We can of course only infer from analogy that the heavenly bodies and systems of bodies after the equilibration of their energies with their surroundings,--after, for instance, each sun has exhausted its superior heat, and therefore no longer ceases to part with heat to surrounding matter,-will undergo a process of dissolution, thus com pleting the cycle of its transformations. It is so, we see, on the minor scale in every case with which we can deal. It is so with the individual members of animal and vegetable races, with families of animals and vegetables, with groups of these families, with nations, with social organisations. In every case we see how the life of each aggregate is limited in time, and tends to death, but how, also, after death the parts of the aggregate are dissolved, and become ready to take part in the formation of other aggregates. Hence

14. This rhythm of evolution and dissolution, completing itself during short periods in small aggregates, and in the vast aggregates distributed through space completing itself in periods which are immeasurable by human thought, is, so far as we can see, universal and eternal-each alternating phase of the process predominating now in this region of space and now in that, as local conditions determine.

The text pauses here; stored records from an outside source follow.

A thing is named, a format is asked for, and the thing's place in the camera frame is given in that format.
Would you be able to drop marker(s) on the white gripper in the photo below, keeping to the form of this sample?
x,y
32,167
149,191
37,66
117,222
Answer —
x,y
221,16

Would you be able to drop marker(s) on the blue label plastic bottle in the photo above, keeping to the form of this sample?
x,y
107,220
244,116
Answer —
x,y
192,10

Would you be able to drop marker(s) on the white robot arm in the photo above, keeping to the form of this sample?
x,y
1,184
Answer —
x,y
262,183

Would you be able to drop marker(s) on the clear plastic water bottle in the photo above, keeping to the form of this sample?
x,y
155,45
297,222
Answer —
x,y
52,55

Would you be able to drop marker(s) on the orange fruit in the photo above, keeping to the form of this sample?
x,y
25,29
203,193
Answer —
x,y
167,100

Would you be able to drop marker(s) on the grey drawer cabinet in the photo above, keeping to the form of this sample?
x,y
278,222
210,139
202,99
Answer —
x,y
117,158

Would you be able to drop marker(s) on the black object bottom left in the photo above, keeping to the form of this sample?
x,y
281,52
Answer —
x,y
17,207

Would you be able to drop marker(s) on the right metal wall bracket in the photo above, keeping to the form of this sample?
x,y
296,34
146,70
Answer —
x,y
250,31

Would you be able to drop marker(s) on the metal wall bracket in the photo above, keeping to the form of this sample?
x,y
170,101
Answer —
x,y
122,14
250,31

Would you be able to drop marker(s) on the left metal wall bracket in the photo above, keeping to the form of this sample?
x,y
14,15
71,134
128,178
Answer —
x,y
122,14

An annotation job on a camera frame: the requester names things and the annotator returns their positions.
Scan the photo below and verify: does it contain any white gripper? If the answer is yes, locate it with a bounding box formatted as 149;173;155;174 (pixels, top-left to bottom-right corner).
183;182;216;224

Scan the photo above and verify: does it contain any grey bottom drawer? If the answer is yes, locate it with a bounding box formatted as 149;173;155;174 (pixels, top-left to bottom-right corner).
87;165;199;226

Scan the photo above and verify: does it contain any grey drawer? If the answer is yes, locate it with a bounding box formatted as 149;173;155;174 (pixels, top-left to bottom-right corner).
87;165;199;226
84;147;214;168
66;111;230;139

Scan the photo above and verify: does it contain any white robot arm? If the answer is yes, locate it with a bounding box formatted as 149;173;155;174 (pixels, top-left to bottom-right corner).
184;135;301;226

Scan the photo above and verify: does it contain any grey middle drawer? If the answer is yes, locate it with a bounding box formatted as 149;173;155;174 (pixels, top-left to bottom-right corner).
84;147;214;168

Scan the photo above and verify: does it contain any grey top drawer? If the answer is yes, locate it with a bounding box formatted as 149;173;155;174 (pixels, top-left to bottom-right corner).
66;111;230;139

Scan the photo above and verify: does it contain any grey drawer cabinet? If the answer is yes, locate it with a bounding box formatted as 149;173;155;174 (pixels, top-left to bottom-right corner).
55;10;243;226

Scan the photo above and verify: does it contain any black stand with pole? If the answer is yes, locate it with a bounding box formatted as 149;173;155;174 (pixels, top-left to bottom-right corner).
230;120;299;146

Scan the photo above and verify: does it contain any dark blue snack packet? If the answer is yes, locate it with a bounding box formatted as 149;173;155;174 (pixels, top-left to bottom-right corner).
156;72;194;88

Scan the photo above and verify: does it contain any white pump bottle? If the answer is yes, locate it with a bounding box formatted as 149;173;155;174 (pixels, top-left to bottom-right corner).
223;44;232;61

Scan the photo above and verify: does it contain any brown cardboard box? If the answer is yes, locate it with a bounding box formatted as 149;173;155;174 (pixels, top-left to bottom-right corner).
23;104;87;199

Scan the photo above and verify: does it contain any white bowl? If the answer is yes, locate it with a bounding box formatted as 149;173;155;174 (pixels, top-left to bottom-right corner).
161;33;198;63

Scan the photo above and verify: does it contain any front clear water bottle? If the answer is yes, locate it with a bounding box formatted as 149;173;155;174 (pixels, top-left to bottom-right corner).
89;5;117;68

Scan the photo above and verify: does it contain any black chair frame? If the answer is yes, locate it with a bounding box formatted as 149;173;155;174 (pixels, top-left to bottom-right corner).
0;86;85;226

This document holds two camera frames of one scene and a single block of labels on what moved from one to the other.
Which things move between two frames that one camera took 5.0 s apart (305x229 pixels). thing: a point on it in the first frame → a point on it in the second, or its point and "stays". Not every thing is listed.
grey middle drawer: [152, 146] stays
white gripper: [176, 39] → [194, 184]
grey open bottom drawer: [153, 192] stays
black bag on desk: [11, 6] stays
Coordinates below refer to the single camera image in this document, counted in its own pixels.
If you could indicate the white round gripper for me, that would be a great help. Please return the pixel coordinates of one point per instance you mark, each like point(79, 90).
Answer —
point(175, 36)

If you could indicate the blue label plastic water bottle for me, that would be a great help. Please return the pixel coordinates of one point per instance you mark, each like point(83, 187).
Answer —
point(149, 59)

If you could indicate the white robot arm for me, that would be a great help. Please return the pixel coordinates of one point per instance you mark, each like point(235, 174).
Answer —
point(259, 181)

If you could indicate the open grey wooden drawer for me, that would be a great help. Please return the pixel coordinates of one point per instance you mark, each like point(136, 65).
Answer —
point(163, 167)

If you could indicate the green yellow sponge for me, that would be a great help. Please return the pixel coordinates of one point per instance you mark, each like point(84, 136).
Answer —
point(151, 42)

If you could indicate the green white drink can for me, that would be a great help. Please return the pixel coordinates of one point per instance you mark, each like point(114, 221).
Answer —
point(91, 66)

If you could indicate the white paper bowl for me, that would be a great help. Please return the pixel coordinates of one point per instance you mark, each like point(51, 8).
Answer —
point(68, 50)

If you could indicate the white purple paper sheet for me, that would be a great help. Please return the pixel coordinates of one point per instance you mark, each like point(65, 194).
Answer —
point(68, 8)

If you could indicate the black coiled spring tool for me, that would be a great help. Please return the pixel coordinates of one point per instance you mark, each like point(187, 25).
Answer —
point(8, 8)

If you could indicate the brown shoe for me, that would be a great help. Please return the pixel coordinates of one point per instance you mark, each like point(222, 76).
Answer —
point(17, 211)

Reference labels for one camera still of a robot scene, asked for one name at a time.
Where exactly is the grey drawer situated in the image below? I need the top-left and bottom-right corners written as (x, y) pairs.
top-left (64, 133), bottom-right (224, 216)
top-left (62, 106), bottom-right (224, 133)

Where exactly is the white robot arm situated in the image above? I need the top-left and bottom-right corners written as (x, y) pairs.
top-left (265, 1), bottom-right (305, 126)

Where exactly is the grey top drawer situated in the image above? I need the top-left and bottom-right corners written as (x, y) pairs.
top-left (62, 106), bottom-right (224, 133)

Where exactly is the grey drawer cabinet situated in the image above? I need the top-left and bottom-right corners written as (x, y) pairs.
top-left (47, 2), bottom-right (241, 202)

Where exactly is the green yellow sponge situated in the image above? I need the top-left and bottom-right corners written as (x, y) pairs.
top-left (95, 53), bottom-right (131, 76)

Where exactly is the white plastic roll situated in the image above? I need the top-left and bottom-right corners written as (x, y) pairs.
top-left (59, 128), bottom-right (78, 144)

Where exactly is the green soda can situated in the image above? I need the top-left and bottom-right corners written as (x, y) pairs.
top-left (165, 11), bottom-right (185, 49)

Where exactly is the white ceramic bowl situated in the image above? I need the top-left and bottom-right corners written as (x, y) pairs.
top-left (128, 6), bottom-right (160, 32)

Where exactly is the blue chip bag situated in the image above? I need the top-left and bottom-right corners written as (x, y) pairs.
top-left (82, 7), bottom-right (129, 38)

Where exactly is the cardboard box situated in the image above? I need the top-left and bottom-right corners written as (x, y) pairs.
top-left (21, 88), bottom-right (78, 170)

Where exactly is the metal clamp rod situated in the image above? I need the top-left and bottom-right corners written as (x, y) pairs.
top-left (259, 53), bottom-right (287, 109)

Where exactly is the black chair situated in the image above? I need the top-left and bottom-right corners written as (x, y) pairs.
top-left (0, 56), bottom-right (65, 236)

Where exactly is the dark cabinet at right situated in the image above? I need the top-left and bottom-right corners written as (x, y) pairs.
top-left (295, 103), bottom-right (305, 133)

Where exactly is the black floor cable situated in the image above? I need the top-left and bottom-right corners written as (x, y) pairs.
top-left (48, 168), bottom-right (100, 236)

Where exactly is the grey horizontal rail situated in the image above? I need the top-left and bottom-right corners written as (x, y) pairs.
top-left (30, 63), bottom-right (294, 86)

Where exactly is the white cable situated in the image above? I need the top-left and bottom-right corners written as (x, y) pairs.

From the cases considered in the last paragraph, we can proceed with a certain degree of confidence to cases more extended, until we recognise in the solar system (for instance) the evidence of youth, and life, and old age, as stages of evolution, though our processes and the range of our observation are too limited to enable us to judge (otherwise than from analogy) that after old age and death in these vast physical aggregations there comes a stage of dissolution completing the cycle of transformations. All we can say on that point is that, as in every case we can deal with to the end, we have found dissolution following the state of equilibrium which we call death in the case of the individual and compare to death in other cases, so also it is with those cases which (because of the limited range of our vision) we can only deal with in minute parts. We judge then that planets after this stage of death have a stage also of dissolution, though no physical experience enables us to say what that stage is like. We pass also to higher orders of being. We see suns of various ages throughout stellar space, and learn to recognise in their case also progression and evolution, up to and beyond the fulness and prime of stellar life. In their case also must come death, with equilibration between their energies and the receptive capacities of matter around them; and after this physical death must come, though in ways we cannot perceive, a process of dissolution completing the cycle of transformations. So also with higher orders, with systems of suns, with systems of such suns, and so on, absolutely without end.

We come then to the final statements respecting the operations of nature and their significance. After what has been already explained, these need no words of mine to make them clearer. Nor could this paper be better closed than in the very words of this great teacher of our age :—

15. All these phenomena, from their great features even to their minutest details, are necessary results of the persistence of force, under its forms of matter and motion. Given these as distributed through space, and their quantities being unchangeable either by increase or decrease, there inevitably result the continuous redistributions distin- . guishable as evolution and dissolution, as well as all those special traits above enumerated.

16. That which persists, unchanging in quantity, but ever changing in form, under these sensible appearances which the universe presents to us, transcends human knowledge and conception, IS AN UNKNOWN AND UNKNOWABLE POWER, WHICH WE ARE OBLIGED TO RECOGNISE AS WITHOUT LIMIT IN SPACE, AND WITHOUT BEGINNING OR END IN TIME. RICHARD A. PROCTOR.